In line with what I was writing about motivation for runners during training, I had forgotten about this feeling, as I can get caught up with the chase of improving times and PBs, but as I tell clients/runners, fundamentally you should enjoy your sport/running first, and then it is more likely such experiences will occur and the times will follow. I don't think it is a coincidence that I experienced runners high for the first time in a while after eating good food and having had 10 hours sleep.

What about you? Can any readers cite examples and conditions of when they've properly experienced runners high? What conditions do you think you need in order to experience it? Is runners high a motivation to keep running? Please let me know, I'm interested to hear your experiences.

Overall, if you get a bit sick of running do remember the enjoyment factor! It's easy to forget!

Sunday, 13 February 2011

Mental strategies for marathon running - Part 2

From a talk by Dr Tim Holder at St Mary's University, 30/1/2011 

In my last entry, I wrote about what Tim had to say on goal setting and how this can be used by athletes to help motivate themselves in training and in race scenarios. Crucially, goals have to be both realistic and achievable. Whilst accepting setbacks will occur, training should condition the athlete mentally and physically to reach the optimal performance level on the day. Tim said the role of coaches and sport psychologists is to help athletes 'get through the emotional, to reach the rational.' This is done by trying to 'control the controllables', which is why process goals are so important as these are under personal control, unlike outcome goals.

Within a marathon event, an athlete will have to confront and deal with fatigue, distractions (from the environment, themselves, and others), pacing and perceived exertion, and boredom and anxiety about negative emotional states. So the role of attention is hugely important. Where the mind is focused moment to moment has been shown to make a big difference in how runners cope with and manage pain.

The two most researched concepts have been i) Internal or external focus, and ii) Association and Disassociation. Internal focus is the process of focusing inward on yourself and your feelings during a run. External focus being the direction of attention to the events around you. Tim's examples of these being mile markers, lamp posts and even other runners backsides! i.e. Anything in the environment that can be seen and used.

Association and disassociation relate to how a person monitors their physiological symptoms. Associating is when you monitor how you physically feel. Disassociation relates to directing your attention away from negative physical symptoms.

During a race your attention will switch between all of these concepts. But using some tricks in training can assist in managing pain, in order to find what works best for you.

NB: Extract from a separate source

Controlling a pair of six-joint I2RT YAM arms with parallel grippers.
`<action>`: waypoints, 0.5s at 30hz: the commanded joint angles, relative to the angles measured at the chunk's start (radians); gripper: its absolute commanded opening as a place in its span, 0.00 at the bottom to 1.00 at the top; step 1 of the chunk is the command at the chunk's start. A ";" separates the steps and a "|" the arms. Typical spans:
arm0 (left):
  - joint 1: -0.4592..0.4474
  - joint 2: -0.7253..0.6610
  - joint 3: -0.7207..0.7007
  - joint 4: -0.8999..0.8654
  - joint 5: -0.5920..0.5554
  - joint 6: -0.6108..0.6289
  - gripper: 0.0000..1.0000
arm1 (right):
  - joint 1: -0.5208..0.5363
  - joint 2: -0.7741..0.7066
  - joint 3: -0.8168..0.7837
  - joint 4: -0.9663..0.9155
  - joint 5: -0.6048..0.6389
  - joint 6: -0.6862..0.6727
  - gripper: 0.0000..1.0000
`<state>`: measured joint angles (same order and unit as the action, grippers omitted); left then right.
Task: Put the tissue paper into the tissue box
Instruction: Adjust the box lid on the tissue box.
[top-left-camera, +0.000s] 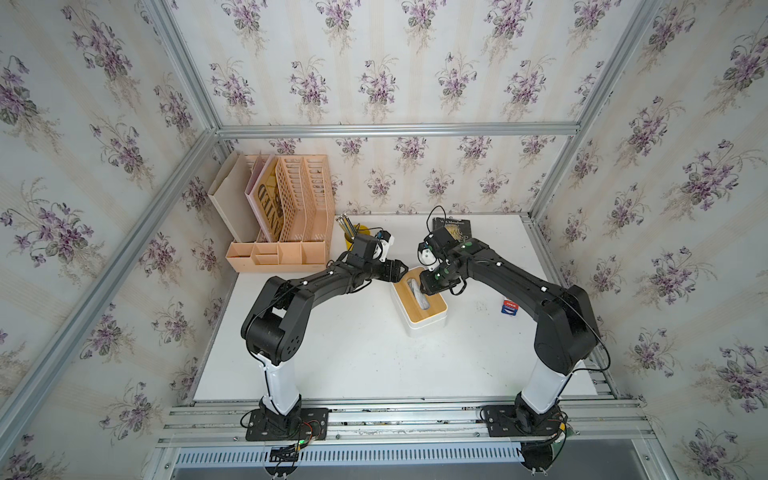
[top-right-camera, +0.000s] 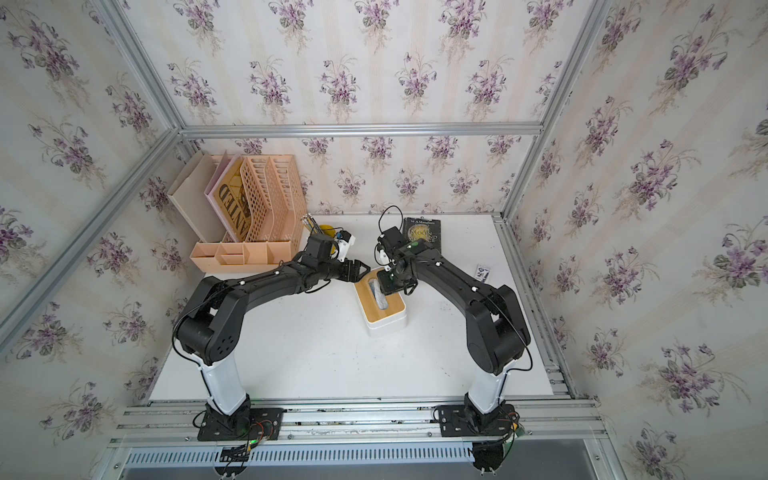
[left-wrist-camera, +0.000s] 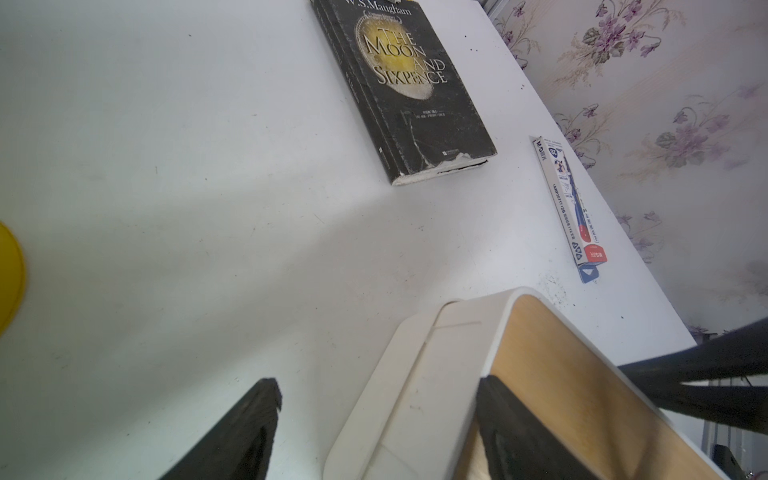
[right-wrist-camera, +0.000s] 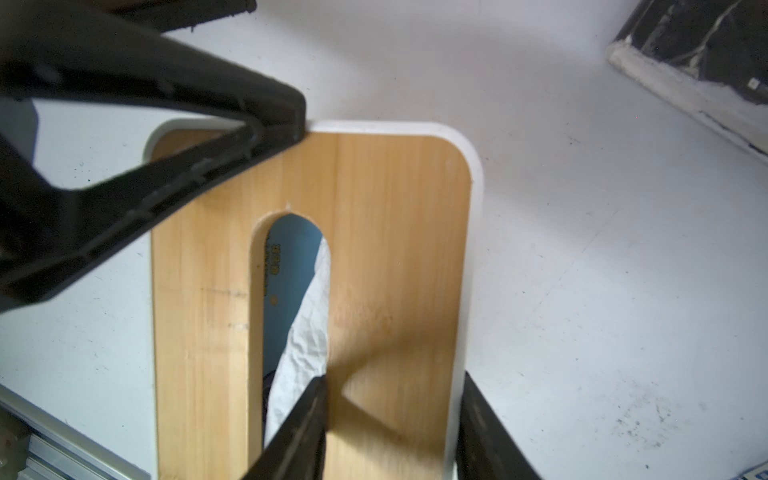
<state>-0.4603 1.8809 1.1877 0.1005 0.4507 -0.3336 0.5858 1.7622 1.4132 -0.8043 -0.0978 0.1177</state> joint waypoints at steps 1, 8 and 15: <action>0.003 0.000 0.002 -0.011 -0.034 0.004 0.78 | -0.003 -0.028 -0.066 0.040 -0.017 0.026 0.24; 0.003 -0.001 0.000 -0.012 -0.033 0.004 0.78 | -0.001 -0.054 -0.092 0.048 -0.002 0.023 0.49; 0.003 -0.005 -0.005 -0.008 -0.035 0.005 0.78 | 0.013 -0.084 -0.095 0.037 0.056 0.023 0.69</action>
<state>-0.4583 1.8816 1.1854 0.0906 0.4213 -0.3336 0.5926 1.6836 1.3209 -0.7563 -0.0784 0.1379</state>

Evidence has shown that focussing externally whilst disassociating to be the most effective strategy to delay the onset of 'hitting the wall.' Hitting the wall (or 'bonking' in triathlons) occurs with some people in race conditions when the bodys natural glucose levels are depleted, leading to the body burning its natural fat levels, causing enormous physical and mental discomfort. Tim gave the example of concentrating the mind to choose an object in the envitonment to race towards. This way the race is broken down into smaller chunks. As stated, mile markers can be used to do this, though the relative distance between these can mean that as tiredness bites, you may struggle to 'get through' to the next mile.  Focusing the mind to different, closer markers, such as lampposts can be a more effective strategy.

On a 10 mile tempo run this week, I tried this out. I was clocking between 7 and 8 minute mileing and being pushed by faster runners throughout. Taking Tim's advice, I ran 'micro' races to a point no further than 25 metres in the distance. Each time, I would run towards it, in my mind I would say to myself that I'd finished each 'race.' As I passed the object I would repeat the process over again. I have to say, I found this strategy helpful. As the run wore on my quads were aching but this strategy meant it felt like I didn't have so far to go, even though I knew I was tricking myself. It meant I could maintain my speed and not feel so tired. This doesn't work for all though. For Paula Radcliffe, as she passes a mile marker, she counts to 100 to focus her concentration. Others I have researched have 'chunked' London by famous landmarks as they go round the course.

Overall, the most successful runners I have met, regardless of their target finish time, have all managed to re-focus their mind on the race at hand, via a strategy that works for them in order to deflect or manage pain. Sometimes by attending to a discomfort and then trying to minimise it rationally can have quite a powerful effect. Usually I have found people describe how they 'chunk' their current position, i.e. 'I only have to make it to the next drinks station to top up on lucozade to ease the pain I am feeling.'

Tim did mention mindfulness (a buddhist practice of directing attention to present moment experiences and accepting pain as inevitable) as an area researchers are interested in using as a strategy to cope with pain. Mindfulness is thus a series of ongoing negotiations to experience emotions into the present. This is something that hasn't been proved empirically to work so far, but I would be interested to see if it works for anyone. Similarly, I am personally exploring having brief sessions of EMDR to see whether a clinical method can be effective in coping with marathon pain. Eye Movement Desensitization and Reprocessing (EMDR) is a proven clinical treatment, most famously used with victims of PTSD to cope with emotional or distressing experiences. As far as I know it hasn't been adapted to be tried in dealing with marathon pain. I will let you know how that goes in due course, thought I accept it won't be a tool available to most people.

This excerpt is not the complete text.